Binary compounds consisting of Cu(I) and moderately electronegative elements (N, P) are attractive semiconductors for optoelectronic and electrocatalytic applications. This study investigates the electrochemical reduction of nitrate to ammonia (NO₃RR) using copper-based catalysts, specifically Cu₃N and Cu₃P. Inhibiting the competitive hydrogen evolution reaction and ensuring active hydrogen (H*) for NH₃ production during NO₃RR pose significant challenges. Our research demonstrates that while Cu₃P is effective in the initial reduction of nitrate to nitrite, it fails to produce NH₃ at more negative potentials due to competition with the hydrogen evolution reaction (HER).

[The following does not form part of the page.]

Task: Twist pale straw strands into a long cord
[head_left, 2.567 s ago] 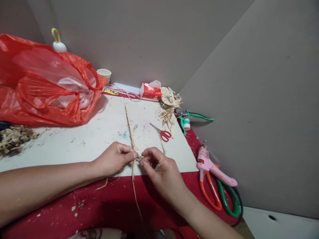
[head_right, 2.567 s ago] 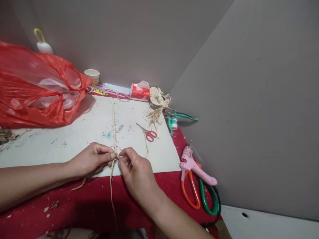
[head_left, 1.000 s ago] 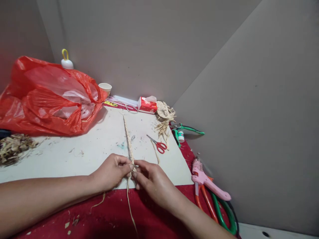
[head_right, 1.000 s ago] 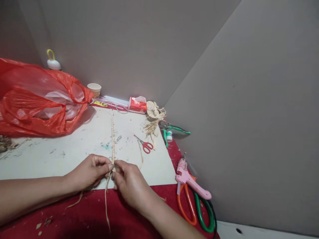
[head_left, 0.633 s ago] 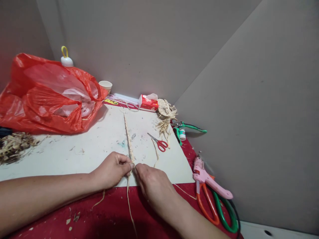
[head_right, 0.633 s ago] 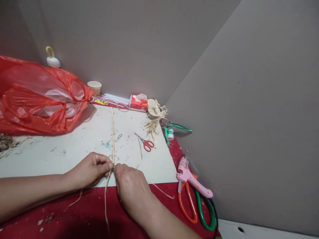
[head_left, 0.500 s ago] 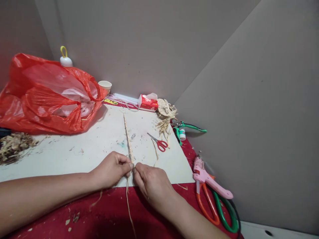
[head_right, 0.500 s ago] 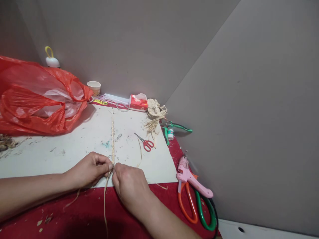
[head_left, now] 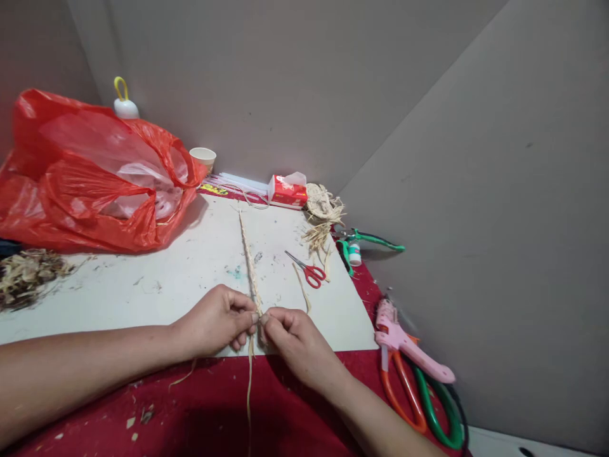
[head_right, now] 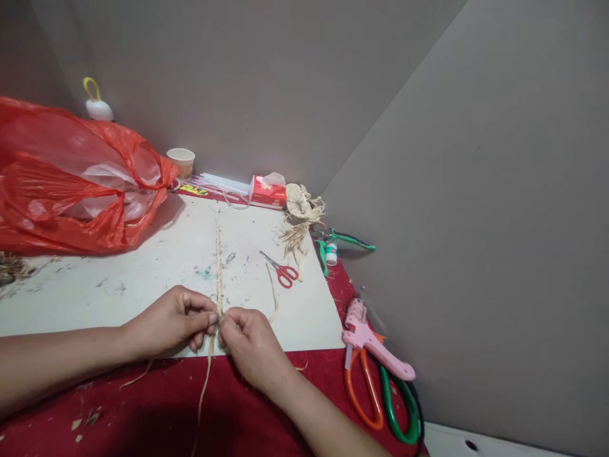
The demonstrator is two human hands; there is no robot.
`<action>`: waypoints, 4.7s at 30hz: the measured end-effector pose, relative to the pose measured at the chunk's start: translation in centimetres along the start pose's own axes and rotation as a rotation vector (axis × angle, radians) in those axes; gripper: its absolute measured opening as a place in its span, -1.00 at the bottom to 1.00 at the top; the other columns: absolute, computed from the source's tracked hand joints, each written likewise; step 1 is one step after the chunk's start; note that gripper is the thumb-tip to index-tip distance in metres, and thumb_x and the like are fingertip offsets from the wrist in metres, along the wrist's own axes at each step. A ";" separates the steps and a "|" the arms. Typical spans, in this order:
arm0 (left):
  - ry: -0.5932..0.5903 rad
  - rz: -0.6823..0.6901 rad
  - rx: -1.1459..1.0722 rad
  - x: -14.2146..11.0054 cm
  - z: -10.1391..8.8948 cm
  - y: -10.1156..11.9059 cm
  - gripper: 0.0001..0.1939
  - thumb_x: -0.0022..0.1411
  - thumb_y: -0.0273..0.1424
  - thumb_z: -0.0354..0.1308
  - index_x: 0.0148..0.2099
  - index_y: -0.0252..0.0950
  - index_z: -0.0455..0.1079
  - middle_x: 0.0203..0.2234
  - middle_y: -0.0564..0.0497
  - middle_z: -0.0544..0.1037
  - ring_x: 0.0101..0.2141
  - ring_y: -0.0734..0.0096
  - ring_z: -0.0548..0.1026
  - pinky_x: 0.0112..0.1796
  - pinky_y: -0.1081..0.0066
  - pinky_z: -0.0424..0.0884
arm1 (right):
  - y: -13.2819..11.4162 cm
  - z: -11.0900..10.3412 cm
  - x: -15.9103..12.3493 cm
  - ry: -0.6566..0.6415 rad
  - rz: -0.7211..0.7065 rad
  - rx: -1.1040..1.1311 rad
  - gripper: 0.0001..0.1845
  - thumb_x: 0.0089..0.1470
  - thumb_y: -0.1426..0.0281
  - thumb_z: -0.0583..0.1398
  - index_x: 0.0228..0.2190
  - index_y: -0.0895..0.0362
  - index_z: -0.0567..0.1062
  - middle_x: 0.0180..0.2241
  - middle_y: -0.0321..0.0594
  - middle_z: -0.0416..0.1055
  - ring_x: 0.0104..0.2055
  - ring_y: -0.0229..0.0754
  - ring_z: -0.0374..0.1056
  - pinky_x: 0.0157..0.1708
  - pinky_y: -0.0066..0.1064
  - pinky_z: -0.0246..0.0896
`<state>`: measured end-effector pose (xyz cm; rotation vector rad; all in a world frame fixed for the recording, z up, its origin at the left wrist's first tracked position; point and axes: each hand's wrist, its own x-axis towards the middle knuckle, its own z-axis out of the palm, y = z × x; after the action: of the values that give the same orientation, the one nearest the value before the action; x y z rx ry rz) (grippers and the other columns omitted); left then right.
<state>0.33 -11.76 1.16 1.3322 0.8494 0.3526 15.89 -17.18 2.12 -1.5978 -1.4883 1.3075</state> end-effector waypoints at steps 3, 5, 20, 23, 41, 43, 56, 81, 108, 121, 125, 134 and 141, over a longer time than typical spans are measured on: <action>0.016 0.023 0.039 -0.1 0.1 -0.2 -0.76 0.13 -0.31 0.04 -0.47 -0.37 0.38 -0.74 0.12 0.33 -0.67 0.57 0.29 -0.57 0.54 0.22 | 0.1 0.0 0.1 -0.017 0.038 0.098 -0.73 0.00 0.41 0.02 -0.68 0.16 0.30 -0.76 -0.45 0.01 -0.68 -0.39 -0.11 -0.67 -0.53 -0.18; 0.016 0.058 0.085 -0.1 0.1 -0.2 -0.76 0.14 -0.35 0.00 -0.45 -0.36 0.40 -0.72 0.12 0.33 -0.65 0.57 0.28 -0.56 0.54 0.21 | 0.3 0.2 0.2 -0.041 0.075 0.198 -0.73 0.00 0.38 0.03 -0.67 0.16 0.30 -0.79 -0.47 0.00 -0.72 -0.41 -0.13 -0.70 -0.54 -0.24; 0.110 0.270 0.732 -1.7 0.2 0.8 -0.80 0.17 -0.45 -0.10 -0.49 -0.29 0.23 -0.63 0.12 0.33 -0.57 0.55 0.24 -0.50 0.53 0.13 | 0.2 1.5 0.0 -0.001 -0.026 0.230 -0.64 0.07 0.21 0.09 -0.62 0.17 0.35 -0.65 -0.36 0.10 -0.59 -0.34 -0.05 -0.56 -0.48 -0.09; 0.097 0.259 0.883 -2.1 0.3 1.4 -0.80 0.20 -0.44 -0.14 -0.42 -0.28 0.27 -0.59 0.06 0.42 -0.56 0.49 0.32 -0.47 0.49 0.17 | 0.0 1.8 -0.1 0.026 -0.039 0.181 -0.63 0.07 0.21 0.08 -0.64 0.16 0.31 -0.63 -0.35 0.08 -0.55 -0.32 -0.04 -0.52 -0.47 -0.07; 0.013 0.166 1.169 -3.0 0.9 2.3 -0.78 0.11 -0.46 -0.13 -0.23 -0.34 0.30 -0.49 -0.06 0.50 -0.49 0.29 0.45 -0.47 0.39 0.26 | 0.3 2.8 -0.2 0.032 -0.050 0.184 -0.65 0.11 0.25 0.03 -0.64 0.14 0.21 -0.63 -0.38 0.03 -0.56 -0.34 -0.08 -0.60 -0.52 -0.10; 0.017 0.155 1.052 -2.9 0.9 2.0 -0.82 0.10 -0.47 -0.13 -0.27 -0.31 0.27 -0.50 -0.04 0.47 -0.51 0.34 0.42 -0.46 0.41 0.27 | 0.3 2.9 -0.2 0.021 -0.062 0.184 -0.67 0.11 0.26 0.03 -0.62 0.15 0.24 -0.61 -0.37 0.06 -0.55 -0.33 -0.05 -0.58 -0.52 -0.08; -0.034 0.158 0.601 -2.3 -0.6 3.0 -0.74 0.16 -0.42 -0.13 -0.40 -0.31 0.37 -0.57 0.05 0.44 -0.52 0.46 0.34 -0.44 0.48 0.21 | 1.2 1.8 -0.7 -0.070 0.168 0.715 -0.73 0.07 0.25 0.15 -0.54 0.17 0.32 -0.77 -0.56 -0.14 -0.73 -0.45 -0.35 -0.74 -0.54 -0.44; -0.134 0.062 0.464 -0.6 -1.0 1.9 -0.75 0.18 -0.42 -0.17 -0.39 -0.28 0.32 -0.66 0.13 0.32 -0.61 0.50 0.29 -0.50 0.50 0.19 | 0.0 -1.7 1.0 -0.358 0.083 0.110 -0.68 0.12 0.24 0.06 -0.52 0.19 0.37 -0.67 -0.44 -0.02 -0.62 -0.38 -0.19 -0.64 -0.50 -0.29; -0.171 0.034 0.192 0.2 -0.9 0.7 -0.76 0.19 -0.32 -0.06 -0.49 -0.29 0.16 -0.67 0.21 0.04 -0.62 0.61 0.00 -0.58 0.53 -0.05 | 0.0 -3.5 1.3 -0.427 0.075 0.037 -0.75 0.13 0.20 0.09 -0.40 0.15 0.32 -0.65 -0.46 0.10 -0.64 -0.39 -0.06 -0.66 -0.54 -0.19; -0.099 0.170 0.273 0.0 -0.3 0.7 -0.76 0.21 -0.37 -0.09 -0.47 -0.31 0.25 -0.60 0.13 0.35 -0.50 0.53 0.26 -0.40 0.51 0.18 | -1.0 0.7 -0.6 -0.106 0.274 0.398 -0.70 0.05 0.18 0.06 -0.52 0.15 0.30 -0.73 -0.38 0.27 -0.77 -0.36 0.15 -0.79 -0.57 -0.14; -0.158 0.091 0.052 0.0 -0.2 0.6 -0.73 0.20 -0.36 -0.07 -0.52 -0.32 0.26 -0.69 0.15 0.30 -0.59 0.57 0.20 -0.47 0.52 0.15 | -0.3 2.7 -1.6 0.134 0.087 0.051 -0.66 0.14 0.20 -0.01 -0.55 0.13 0.28 -0.67 -0.30 0.31 -0.66 -0.32 0.23 -0.65 -0.52 0.01; -0.052 0.063 0.074 0.1 -0.1 -0.1 -0.72 0.12 -0.29 0.02 -0.55 -0.34 0.29 -0.67 0.16 0.22 -0.57 0.58 0.12 -0.50 0.52 0.08 | 0.3 3.5 -2.3 0.355 -0.290 -1.068 -0.80 0.13 0.46 0.03 -0.50 0.16 0.37 -0.61 -0.22 0.40 -0.64 -0.22 0.28 -0.60 -0.37 -0.26; -0.003 0.048 0.125 -0.1 0.1 0.0 -0.74 0.11 -0.27 0.03 -0.51 -0.34 0.32 -0.69 0.16 0.26 -0.60 0.57 0.14 -0.52 0.52 0.09 | -0.1 5.0 -3.5 0.255 -0.366 -1.303 -0.93 0.00 0.55 0.14 -0.43 0.17 0.41 -0.57 -0.16 0.38 -0.57 -0.13 0.29 -0.59 -0.38 -0.10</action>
<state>0.34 -11.86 1.17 1.4711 0.8487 0.3395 11.65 -21.50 1.41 -1.8781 -2.4701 -0.2396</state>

In contrast, Cu₃N exhibits remarkable performance, achieving an ammonia yield rate of 48.8 mmol h⁻¹ mmol⁻¹_cat at −0.9 V_RHE, accompanied by considerable Faradaic efficiency and durability. The formation of a Cu₃N/CuO interface during the catalysis is crucial for its activity, facilitating efficient NO₃RR through a stepwise reduction mechanism. The study provides insights into the surface modifications and mechanistic aspects of these catalysts during NO₃RR, offering guidance for strategically developing more efficient catalysts for nitrate reduction to ammonia.